情報をまとめようじゃないか
市長の横領疑惑について調べようとしているシャルル達だが…
「…と言っても、まず何から調べたらいいんだ..」
僕は頭を抱えた。最初の壁だ。壁にぶち当たるのが早すぎる。
「今分かっている情報は何だ?」
ヴェリテが冷静に問う。
「分かってることは…横領疑惑のある金額と市長の行動パターンくらいだよ。帳簿の場所とか、何に使ったかとかは全然分かってない」
僕は日記で仰ぎながら言った。このままでは調査を始める前に日が暮れてしまいそうだ。
「市長は毎週金曜日の夜になぜかサーカスの劇場に行くらしい。でもそこで何をしているのか、何が起きているのかは全くわかってない」
僕は神妙な面持ちで言う。いつ聞いても奇妙な話だ。用もないのにサーカスの劇場に行くなんて。

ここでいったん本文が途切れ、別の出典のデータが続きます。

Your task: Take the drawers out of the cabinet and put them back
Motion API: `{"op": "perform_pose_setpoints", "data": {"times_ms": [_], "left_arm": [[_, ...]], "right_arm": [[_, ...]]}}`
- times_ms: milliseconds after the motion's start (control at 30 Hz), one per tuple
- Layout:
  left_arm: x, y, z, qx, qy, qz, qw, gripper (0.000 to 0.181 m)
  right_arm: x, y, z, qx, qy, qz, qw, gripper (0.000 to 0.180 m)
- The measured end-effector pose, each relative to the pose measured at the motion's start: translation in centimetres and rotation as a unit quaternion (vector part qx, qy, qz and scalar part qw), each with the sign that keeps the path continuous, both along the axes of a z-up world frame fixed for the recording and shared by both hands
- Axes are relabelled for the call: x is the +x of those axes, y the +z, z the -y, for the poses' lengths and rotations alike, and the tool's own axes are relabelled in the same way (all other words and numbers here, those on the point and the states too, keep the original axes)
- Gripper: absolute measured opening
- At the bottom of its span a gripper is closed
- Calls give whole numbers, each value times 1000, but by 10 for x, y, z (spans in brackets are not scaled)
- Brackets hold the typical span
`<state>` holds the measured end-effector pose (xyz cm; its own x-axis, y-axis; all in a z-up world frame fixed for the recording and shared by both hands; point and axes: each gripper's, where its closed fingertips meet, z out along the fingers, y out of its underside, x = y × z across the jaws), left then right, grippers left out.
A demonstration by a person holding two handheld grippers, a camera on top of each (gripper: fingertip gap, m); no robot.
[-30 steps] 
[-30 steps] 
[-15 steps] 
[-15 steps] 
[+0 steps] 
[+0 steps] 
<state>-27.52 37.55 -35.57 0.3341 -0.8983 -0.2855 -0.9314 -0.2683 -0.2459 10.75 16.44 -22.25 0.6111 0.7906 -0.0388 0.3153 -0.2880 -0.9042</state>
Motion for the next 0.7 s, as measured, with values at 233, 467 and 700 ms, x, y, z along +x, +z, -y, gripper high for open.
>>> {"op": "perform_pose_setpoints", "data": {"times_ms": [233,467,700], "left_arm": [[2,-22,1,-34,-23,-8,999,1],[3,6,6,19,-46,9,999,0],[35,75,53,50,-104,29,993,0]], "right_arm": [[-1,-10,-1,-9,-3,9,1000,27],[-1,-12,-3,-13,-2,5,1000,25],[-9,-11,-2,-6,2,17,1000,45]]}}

「…妙だな。それにまだ情報が足りていない状況だ。聞き込みから始めたらどうだ?」
ヴェリテが顎に手を当てて言った。
確かに、情報を集めるに越したことはない。
「それもそうだね!じゃあまず、街で聞いてみよう!」
と僕は意気揚々と頷いて席を立とうとした。
——そんな時だった
「あなた達、そんなに真剣に何をしているのですか?」
そう言ったのはこの孤児院の院長のクレア先生だ。長い金髪が美しい女性で、困っている人に手を差し伸べる優しい人だ。孤児院のみんなから信頼されている。
「事件を解決しに行くんですよ!今から!」
僕は拳を胸にドンと当てて勢いよく言った。
「あら、そうなんですか。頑張ってくださいね。暗くなったら帰ってくるんですよ」
クレア先生は子供の遊びを見守るように柔らかな表情で言った。
「そういえば、クレア先生はこのことについて何か知りませんか?」
僕は記事を指差しながら言った。院長だし顔は広そうだ。クレア先生なら何かわかるかもしれない。
「横領疑惑…ですか?すみません、分かることは何もないです」
クレア先生が首を横に振りながら困り顔で言った。
さすがのクレア先生でもわからなかったか…
「そうですか…何かわかった事があったら僕に教えてください!」
そう言って僕たちは街へと聞き込みに出かけたのだった。